CASE_STUDY_05 / DATA_ANALYTICS
A distributed data pipeline for processing Bundesliga football datasets, built to explore big-data architecture and generate performance insights at scale using the Hadoop ecosystem.
CATEGORY
Data Analytics
STATUS
Research Project
DURATION
Academic Project
ROLE
Data Engineer
STACK
OVERVIEW
This project explores large-scale football data processing using distributed computing. The goal was to design and implement a pipeline capable of ingesting Bundesliga datasets, storing them across a distributed file system, and generating actionable insights on team and player performance through SQL-based analytical querying.
PROBLEM
Football datasets carry large volumes of structured information — match results, possession data, league standings, and multi-season trends. Traditional single-machine approaches become inefficient as this data grows, requiring a system built on distributed computing principles instead.
SYSTEM_ARCHITECTURE
Raw Bundesliga Dataset
Match results, team stats, historical records
Data Ingestion
Structured intake of raw football data
HDFS Storage Layer
Distributed storage across the file system
Data Processing Layer
Cleaning, transformation, aggregation
SQL Analytics
Analytical querying over distributed data
Insights & Reporting
Performance trends and team comparisons
KEY_FEATURES
Distributed data storage using HDFS
Large dataset processing
SQL-based analytical querying
Performance statistics generation
Team comparison analysis
Historical trend analysis
Scalable data workflow design
ANALYTICAL_QUESTIONS
Examples of the questions the pipeline was built to answer.
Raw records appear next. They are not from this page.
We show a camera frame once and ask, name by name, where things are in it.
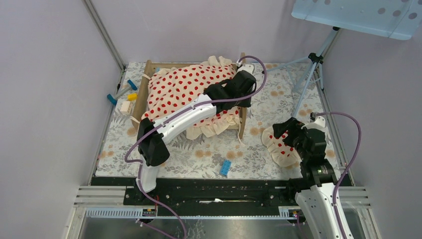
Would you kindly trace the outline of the wooden pet bed frame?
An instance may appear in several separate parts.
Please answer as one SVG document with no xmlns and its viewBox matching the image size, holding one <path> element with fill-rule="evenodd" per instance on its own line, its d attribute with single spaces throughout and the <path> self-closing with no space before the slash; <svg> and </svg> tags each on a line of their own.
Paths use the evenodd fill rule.
<svg viewBox="0 0 422 239">
<path fill-rule="evenodd" d="M 135 129 L 138 129 L 139 127 L 138 121 L 141 119 L 141 116 L 146 112 L 148 108 L 147 97 L 149 95 L 149 90 L 148 90 L 149 79 L 147 77 L 151 77 L 158 68 L 166 68 L 166 69 L 172 68 L 172 67 L 182 68 L 182 67 L 187 67 L 193 64 L 196 64 L 196 63 L 186 63 L 186 62 L 166 63 L 166 62 L 152 62 L 151 60 L 146 61 L 146 65 L 143 71 L 145 76 L 141 77 L 141 83 L 137 92 L 137 100 L 134 103 L 133 113 L 131 115 L 131 123 Z M 246 113 L 247 113 L 246 108 L 240 108 L 240 111 L 239 111 L 240 123 L 227 128 L 227 129 L 237 129 L 238 136 L 240 139 L 243 139 L 243 135 L 244 135 L 245 125 L 246 125 Z"/>
</svg>

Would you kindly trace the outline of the large strawberry print cushion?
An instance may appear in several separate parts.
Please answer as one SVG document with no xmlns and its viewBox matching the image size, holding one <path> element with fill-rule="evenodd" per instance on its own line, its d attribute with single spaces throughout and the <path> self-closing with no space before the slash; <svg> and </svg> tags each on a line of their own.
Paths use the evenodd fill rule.
<svg viewBox="0 0 422 239">
<path fill-rule="evenodd" d="M 236 73 L 232 61 L 222 56 L 210 56 L 207 61 L 186 67 L 163 68 L 148 79 L 147 109 L 141 119 L 156 120 L 174 113 L 195 100 L 211 84 L 231 80 Z M 224 110 L 187 128 L 187 139 L 212 137 L 231 128 L 243 138 L 244 120 L 241 107 Z"/>
</svg>

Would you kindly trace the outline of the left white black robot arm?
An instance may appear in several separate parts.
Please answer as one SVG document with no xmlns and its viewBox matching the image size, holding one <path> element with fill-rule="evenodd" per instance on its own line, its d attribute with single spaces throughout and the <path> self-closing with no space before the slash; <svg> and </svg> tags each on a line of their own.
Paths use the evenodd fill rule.
<svg viewBox="0 0 422 239">
<path fill-rule="evenodd" d="M 233 107 L 250 106 L 250 95 L 256 90 L 253 71 L 253 65 L 243 65 L 233 79 L 208 86 L 195 100 L 169 116 L 155 121 L 145 118 L 140 122 L 136 146 L 142 165 L 136 179 L 139 188 L 135 198 L 141 204 L 147 205 L 154 200 L 153 190 L 156 188 L 159 166 L 170 157 L 167 148 L 170 141 L 201 120 Z"/>
</svg>

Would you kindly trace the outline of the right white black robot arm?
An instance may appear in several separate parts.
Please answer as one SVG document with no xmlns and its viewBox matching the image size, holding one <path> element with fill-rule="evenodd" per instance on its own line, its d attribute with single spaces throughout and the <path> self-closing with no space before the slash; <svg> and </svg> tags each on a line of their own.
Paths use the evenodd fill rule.
<svg viewBox="0 0 422 239">
<path fill-rule="evenodd" d="M 303 123 L 291 117 L 272 126 L 275 137 L 294 149 L 301 159 L 301 178 L 290 179 L 285 197 L 298 205 L 316 239 L 351 239 L 353 234 L 341 205 L 335 171 L 325 157 L 325 119 Z"/>
</svg>

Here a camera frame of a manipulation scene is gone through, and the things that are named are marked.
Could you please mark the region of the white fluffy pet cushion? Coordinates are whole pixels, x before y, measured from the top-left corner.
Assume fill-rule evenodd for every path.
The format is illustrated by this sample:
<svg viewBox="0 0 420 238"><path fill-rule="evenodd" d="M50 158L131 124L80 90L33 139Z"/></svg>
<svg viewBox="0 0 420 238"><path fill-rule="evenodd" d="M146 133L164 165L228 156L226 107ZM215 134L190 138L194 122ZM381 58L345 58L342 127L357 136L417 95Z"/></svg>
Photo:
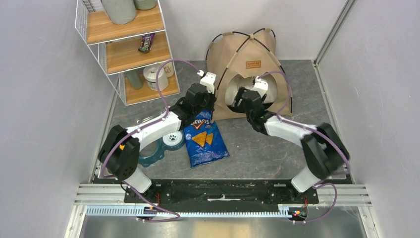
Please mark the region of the white fluffy pet cushion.
<svg viewBox="0 0 420 238"><path fill-rule="evenodd" d="M234 103L235 96L237 95L240 87L245 87L246 89L253 88L253 80L255 76L244 78L241 75L237 74L231 79L225 94L225 102L228 106L232 106ZM267 97L263 101L264 103L273 103L278 95L277 84L273 76L268 75L262 78L268 83Z"/></svg>

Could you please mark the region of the blue Doritos chip bag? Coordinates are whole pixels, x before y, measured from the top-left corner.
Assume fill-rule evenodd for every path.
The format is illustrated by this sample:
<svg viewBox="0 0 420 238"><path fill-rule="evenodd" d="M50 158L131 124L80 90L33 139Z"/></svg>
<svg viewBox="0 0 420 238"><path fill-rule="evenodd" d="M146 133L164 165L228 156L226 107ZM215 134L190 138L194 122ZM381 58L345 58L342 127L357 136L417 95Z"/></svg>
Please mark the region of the blue Doritos chip bag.
<svg viewBox="0 0 420 238"><path fill-rule="evenodd" d="M230 156L212 112L203 110L183 129L190 167L212 163Z"/></svg>

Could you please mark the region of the clear plastic bottle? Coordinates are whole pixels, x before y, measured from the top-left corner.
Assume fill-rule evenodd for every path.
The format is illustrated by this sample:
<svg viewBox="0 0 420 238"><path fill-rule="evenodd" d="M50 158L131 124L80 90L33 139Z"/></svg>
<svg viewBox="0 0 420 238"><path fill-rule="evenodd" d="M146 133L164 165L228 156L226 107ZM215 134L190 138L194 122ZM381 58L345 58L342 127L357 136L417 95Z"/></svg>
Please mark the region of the clear plastic bottle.
<svg viewBox="0 0 420 238"><path fill-rule="evenodd" d="M143 124L143 123L148 123L149 121L154 121L158 118L161 118L164 114L165 112L153 113L151 116L143 117L137 120L137 124Z"/></svg>

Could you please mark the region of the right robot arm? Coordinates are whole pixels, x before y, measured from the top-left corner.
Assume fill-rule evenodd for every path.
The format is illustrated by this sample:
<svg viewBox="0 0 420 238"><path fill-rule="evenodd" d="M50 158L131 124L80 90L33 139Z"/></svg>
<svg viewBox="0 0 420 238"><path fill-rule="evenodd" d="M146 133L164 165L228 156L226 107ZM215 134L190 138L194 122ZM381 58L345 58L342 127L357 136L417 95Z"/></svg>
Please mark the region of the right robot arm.
<svg viewBox="0 0 420 238"><path fill-rule="evenodd" d="M306 166L286 188L289 201L300 202L309 188L331 176L342 165L349 166L350 154L330 124L314 126L284 119L264 107L258 91L244 87L239 89L233 105L246 114L255 131L282 138L302 148Z"/></svg>

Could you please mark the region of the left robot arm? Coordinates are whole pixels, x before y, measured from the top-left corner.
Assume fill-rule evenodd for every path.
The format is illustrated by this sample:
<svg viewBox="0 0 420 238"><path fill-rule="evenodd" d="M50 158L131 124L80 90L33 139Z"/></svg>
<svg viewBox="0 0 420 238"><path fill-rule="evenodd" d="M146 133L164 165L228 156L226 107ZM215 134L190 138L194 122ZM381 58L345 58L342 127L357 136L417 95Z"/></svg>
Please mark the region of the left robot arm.
<svg viewBox="0 0 420 238"><path fill-rule="evenodd" d="M109 177L136 190L143 202L151 202L156 190L151 186L151 179L138 167L140 151L165 135L189 126L201 111L213 110L215 100L214 86L195 83L162 116L130 128L112 127L98 154L102 164L100 176L106 178L104 173L108 171Z"/></svg>

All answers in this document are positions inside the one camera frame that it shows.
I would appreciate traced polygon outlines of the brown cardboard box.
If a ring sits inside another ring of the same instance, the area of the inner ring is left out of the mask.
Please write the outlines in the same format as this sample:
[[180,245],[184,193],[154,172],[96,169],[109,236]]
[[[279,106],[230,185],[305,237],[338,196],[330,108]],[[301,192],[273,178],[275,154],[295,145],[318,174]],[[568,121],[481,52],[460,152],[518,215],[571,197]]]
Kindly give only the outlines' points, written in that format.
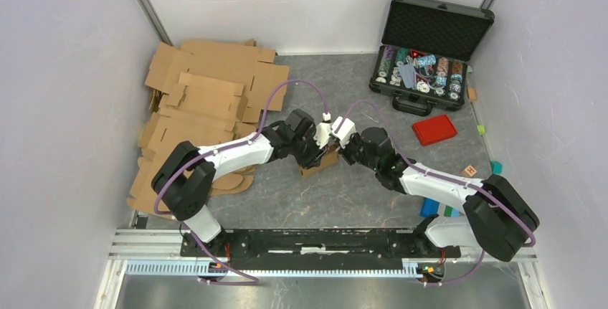
[[320,159],[320,163],[318,166],[314,166],[312,168],[302,168],[300,167],[300,175],[302,177],[308,177],[315,173],[318,173],[324,169],[327,169],[330,166],[338,163],[338,151],[336,147],[332,147],[328,150],[328,152]]

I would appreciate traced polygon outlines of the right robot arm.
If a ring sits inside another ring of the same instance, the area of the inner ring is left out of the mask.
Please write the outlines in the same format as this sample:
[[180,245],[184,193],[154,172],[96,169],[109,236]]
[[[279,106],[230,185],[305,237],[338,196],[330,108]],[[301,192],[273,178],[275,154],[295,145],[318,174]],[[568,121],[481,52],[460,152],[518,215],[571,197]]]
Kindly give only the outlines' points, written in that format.
[[350,165],[370,168],[386,189],[420,196],[462,212],[456,218],[429,218],[417,227],[414,248],[423,257],[443,247],[479,246],[497,260],[508,262],[523,247],[536,243],[540,221],[513,185],[501,175],[486,179],[457,177],[436,171],[400,155],[383,128],[357,133],[337,126],[331,135]]

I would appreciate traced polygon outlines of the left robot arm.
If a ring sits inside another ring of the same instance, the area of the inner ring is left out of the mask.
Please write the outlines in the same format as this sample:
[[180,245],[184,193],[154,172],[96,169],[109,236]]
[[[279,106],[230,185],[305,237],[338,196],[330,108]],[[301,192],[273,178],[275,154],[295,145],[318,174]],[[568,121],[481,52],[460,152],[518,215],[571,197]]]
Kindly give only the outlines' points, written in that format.
[[208,257],[225,248],[221,224],[206,205],[212,184],[241,168],[293,156],[301,168],[320,165],[329,149],[331,114],[320,123],[301,109],[244,138],[215,146],[179,143],[151,181],[156,205],[183,222],[198,237],[198,248]]

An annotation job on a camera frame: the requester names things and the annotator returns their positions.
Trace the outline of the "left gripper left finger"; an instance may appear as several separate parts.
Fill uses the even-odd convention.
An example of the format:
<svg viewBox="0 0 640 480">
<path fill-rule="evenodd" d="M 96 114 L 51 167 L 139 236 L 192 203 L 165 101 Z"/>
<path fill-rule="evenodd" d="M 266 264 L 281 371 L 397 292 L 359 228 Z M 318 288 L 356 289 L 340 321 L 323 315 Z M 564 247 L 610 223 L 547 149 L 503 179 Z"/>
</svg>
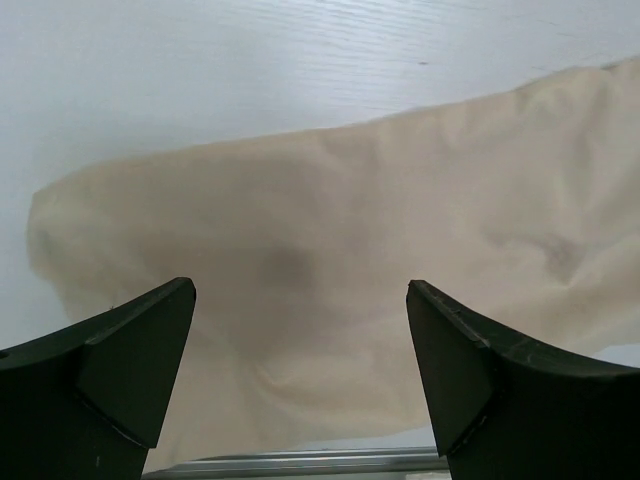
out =
<svg viewBox="0 0 640 480">
<path fill-rule="evenodd" d="M 138 479 L 157 447 L 195 286 L 173 279 L 1 353 L 4 479 Z"/>
</svg>

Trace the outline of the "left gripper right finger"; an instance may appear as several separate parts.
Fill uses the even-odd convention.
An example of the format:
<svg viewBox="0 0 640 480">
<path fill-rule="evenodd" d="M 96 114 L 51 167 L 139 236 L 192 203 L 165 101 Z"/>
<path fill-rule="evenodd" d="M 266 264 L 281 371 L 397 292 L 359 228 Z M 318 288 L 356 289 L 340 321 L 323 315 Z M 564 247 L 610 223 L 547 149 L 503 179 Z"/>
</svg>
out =
<svg viewBox="0 0 640 480">
<path fill-rule="evenodd" d="M 422 280 L 408 321 L 455 479 L 635 479 L 639 372 L 536 340 Z"/>
</svg>

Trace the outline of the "beige trousers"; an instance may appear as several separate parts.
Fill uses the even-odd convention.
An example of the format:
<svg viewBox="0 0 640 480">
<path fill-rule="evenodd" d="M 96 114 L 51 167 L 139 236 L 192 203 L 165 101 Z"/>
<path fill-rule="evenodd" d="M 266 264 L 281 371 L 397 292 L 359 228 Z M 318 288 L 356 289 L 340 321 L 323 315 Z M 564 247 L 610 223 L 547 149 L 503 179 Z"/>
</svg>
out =
<svg viewBox="0 0 640 480">
<path fill-rule="evenodd" d="M 34 195 L 26 239 L 75 321 L 194 282 L 147 471 L 423 427 L 411 280 L 578 353 L 638 341 L 639 62 L 94 164 Z"/>
</svg>

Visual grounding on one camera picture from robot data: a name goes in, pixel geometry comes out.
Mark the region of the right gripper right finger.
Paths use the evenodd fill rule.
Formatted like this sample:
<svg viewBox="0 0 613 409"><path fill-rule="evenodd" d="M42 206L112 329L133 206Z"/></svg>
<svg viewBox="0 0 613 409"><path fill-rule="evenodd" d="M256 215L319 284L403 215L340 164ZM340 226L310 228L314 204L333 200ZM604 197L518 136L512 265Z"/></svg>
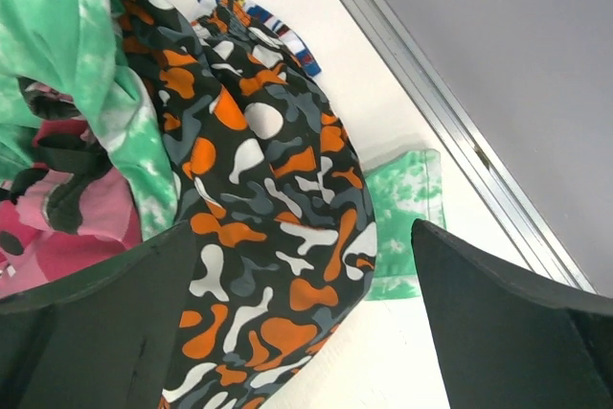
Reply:
<svg viewBox="0 0 613 409"><path fill-rule="evenodd" d="M412 247L451 407L611 407L611 299L425 220L412 226Z"/></svg>

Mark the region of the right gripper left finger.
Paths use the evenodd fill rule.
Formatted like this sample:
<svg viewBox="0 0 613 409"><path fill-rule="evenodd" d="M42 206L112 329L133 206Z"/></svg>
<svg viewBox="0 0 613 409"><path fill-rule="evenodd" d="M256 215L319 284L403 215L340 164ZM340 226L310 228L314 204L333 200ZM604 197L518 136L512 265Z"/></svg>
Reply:
<svg viewBox="0 0 613 409"><path fill-rule="evenodd" d="M183 222L2 299L2 407L157 407L196 259Z"/></svg>

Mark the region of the magenta camouflage cloth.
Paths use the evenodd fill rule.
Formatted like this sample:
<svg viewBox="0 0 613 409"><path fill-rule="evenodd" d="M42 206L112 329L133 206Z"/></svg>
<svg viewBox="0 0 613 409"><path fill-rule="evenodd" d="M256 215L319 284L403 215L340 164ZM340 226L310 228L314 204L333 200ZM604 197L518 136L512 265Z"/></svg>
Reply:
<svg viewBox="0 0 613 409"><path fill-rule="evenodd" d="M1 295L54 282L142 242L129 185L71 96L22 78L42 123L34 163L1 185Z"/></svg>

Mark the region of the orange black camouflage cloth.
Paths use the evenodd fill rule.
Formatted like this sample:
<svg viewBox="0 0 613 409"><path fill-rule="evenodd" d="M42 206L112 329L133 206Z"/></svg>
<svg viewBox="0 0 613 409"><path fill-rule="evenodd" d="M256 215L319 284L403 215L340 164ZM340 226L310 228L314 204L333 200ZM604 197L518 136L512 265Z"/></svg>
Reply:
<svg viewBox="0 0 613 409"><path fill-rule="evenodd" d="M164 408L257 408L370 288L373 203L342 121L236 0L196 19L122 0L130 67L157 109L199 259Z"/></svg>

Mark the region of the green tie-dye cloth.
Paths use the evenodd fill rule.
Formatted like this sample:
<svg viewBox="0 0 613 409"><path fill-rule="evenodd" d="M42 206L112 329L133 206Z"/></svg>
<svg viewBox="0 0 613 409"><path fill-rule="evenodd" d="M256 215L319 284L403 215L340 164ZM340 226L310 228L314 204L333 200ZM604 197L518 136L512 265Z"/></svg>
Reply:
<svg viewBox="0 0 613 409"><path fill-rule="evenodd" d="M127 181L146 240L181 222L178 189L157 109L125 55L124 14L122 0L1 0L1 180L34 163L42 123L19 81L48 85L72 97ZM417 297L410 228L419 218L444 221L439 154L410 151L363 177L376 225L375 270L363 298Z"/></svg>

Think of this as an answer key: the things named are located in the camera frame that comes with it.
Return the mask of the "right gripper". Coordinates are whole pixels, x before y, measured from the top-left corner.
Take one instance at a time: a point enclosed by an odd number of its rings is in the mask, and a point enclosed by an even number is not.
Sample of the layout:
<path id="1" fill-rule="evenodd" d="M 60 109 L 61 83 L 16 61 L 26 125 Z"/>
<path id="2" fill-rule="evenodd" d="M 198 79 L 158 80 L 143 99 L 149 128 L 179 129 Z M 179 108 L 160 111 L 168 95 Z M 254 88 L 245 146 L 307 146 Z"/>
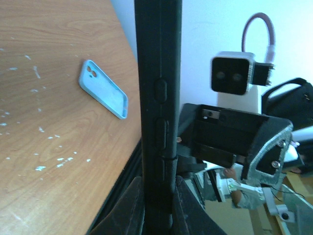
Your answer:
<path id="1" fill-rule="evenodd" d="M 222 167 L 244 165 L 242 179 L 274 186 L 292 130 L 288 119 L 186 103 L 179 116 L 177 154 Z"/>

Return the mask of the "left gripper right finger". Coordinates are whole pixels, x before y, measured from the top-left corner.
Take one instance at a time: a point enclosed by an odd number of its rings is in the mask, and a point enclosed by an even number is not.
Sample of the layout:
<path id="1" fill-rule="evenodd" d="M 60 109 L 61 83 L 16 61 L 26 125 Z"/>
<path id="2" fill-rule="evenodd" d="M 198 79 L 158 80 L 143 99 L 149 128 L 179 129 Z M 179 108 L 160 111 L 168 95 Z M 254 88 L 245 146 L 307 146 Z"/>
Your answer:
<path id="1" fill-rule="evenodd" d="M 172 234 L 174 235 L 224 235 L 205 212 L 184 179 L 176 177 L 172 204 Z"/>

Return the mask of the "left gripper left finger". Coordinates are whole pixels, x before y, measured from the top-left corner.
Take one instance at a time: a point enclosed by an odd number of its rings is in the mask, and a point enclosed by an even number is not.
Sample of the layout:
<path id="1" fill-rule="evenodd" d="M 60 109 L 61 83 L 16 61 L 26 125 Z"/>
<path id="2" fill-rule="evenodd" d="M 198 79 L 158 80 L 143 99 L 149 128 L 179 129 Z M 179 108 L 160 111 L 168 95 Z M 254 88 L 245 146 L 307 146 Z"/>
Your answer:
<path id="1" fill-rule="evenodd" d="M 90 232 L 91 235 L 140 235 L 145 216 L 141 177 L 135 177 L 111 212 Z"/>

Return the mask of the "black phone case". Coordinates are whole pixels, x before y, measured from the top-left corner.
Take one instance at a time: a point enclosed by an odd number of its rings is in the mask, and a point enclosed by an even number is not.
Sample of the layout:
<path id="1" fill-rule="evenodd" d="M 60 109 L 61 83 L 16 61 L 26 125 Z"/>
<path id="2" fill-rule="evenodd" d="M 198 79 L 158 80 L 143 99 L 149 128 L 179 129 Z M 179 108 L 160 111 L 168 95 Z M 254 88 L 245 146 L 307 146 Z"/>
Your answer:
<path id="1" fill-rule="evenodd" d="M 137 0 L 134 11 L 145 233 L 168 235 L 177 170 L 182 1 Z"/>

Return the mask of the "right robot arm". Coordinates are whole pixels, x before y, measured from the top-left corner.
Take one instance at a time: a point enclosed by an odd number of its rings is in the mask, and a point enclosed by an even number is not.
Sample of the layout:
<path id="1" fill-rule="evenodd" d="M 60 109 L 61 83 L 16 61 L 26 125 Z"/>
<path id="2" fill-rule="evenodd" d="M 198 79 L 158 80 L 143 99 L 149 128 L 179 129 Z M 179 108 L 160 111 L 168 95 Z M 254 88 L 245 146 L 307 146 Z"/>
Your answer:
<path id="1" fill-rule="evenodd" d="M 291 80 L 295 89 L 262 96 L 260 114 L 196 105 L 183 106 L 179 118 L 177 154 L 221 167 L 243 166 L 241 177 L 265 185 L 278 183 L 292 131 L 313 123 L 313 87 L 305 79 Z"/>

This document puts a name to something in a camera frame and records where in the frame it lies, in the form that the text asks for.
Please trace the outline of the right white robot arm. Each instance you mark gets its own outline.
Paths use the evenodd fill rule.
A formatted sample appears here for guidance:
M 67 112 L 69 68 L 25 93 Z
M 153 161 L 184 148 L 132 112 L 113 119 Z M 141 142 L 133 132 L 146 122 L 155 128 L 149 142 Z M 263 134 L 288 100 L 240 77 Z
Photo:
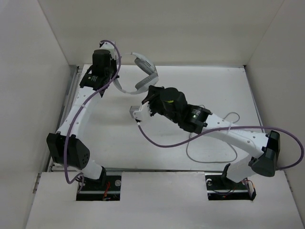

Which teams scored the most goals?
Offensive output ranked across squads using aggregated match-level data.
Which teams had the best defensive records?
Goals-against and clean-sheet frequency compared across the league table.
How did teams perform across seasons?
Season-over-season trend lines built from historical standings data.
What performance trends emerged over time?
Pattern detection across multi-season aggregates at the team level.
Which clubs demonstrated the most consistency?
Variance in season-to-season performance used as a consistency signal.
TECHNICAL_CHALLENGES
Distributed storage concepts
Understanding how HDFS partitions and replicates data across nodes, and what that means for query design.
Hadoop ecosystem fundamentals
Getting from zero to a working mental model of the Hadoop ecosystem and how its components fit together.
Efficient analytical queries
Designing SQL-style queries that stay performant as dataset size scales up.
Large structured datasets
Handling football data at a volume where naive, single-machine approaches stop working.
Data preprocessing workflows
Building a repeatable pipeline for cleaning and shaping raw data before analysis.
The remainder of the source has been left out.